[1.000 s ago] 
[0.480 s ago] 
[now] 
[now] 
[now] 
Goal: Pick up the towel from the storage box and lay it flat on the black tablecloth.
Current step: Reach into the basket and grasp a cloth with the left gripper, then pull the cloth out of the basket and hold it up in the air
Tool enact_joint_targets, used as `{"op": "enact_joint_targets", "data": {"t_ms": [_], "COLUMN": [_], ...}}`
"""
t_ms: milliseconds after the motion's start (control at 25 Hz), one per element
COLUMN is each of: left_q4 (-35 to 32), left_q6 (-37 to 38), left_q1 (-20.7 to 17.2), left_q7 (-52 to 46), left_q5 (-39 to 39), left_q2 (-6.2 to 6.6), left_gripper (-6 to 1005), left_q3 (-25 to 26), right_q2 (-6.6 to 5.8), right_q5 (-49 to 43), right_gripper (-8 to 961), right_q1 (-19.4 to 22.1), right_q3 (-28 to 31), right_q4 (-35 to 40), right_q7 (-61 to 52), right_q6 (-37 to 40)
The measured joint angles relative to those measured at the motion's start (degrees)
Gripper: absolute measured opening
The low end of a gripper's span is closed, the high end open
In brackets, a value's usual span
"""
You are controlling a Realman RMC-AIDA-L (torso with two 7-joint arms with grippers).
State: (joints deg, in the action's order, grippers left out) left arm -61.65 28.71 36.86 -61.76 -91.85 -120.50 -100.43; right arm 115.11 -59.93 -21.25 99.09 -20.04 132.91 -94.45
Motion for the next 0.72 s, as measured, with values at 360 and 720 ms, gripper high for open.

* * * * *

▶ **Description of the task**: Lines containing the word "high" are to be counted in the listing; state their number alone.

▶ **Your solution**: 2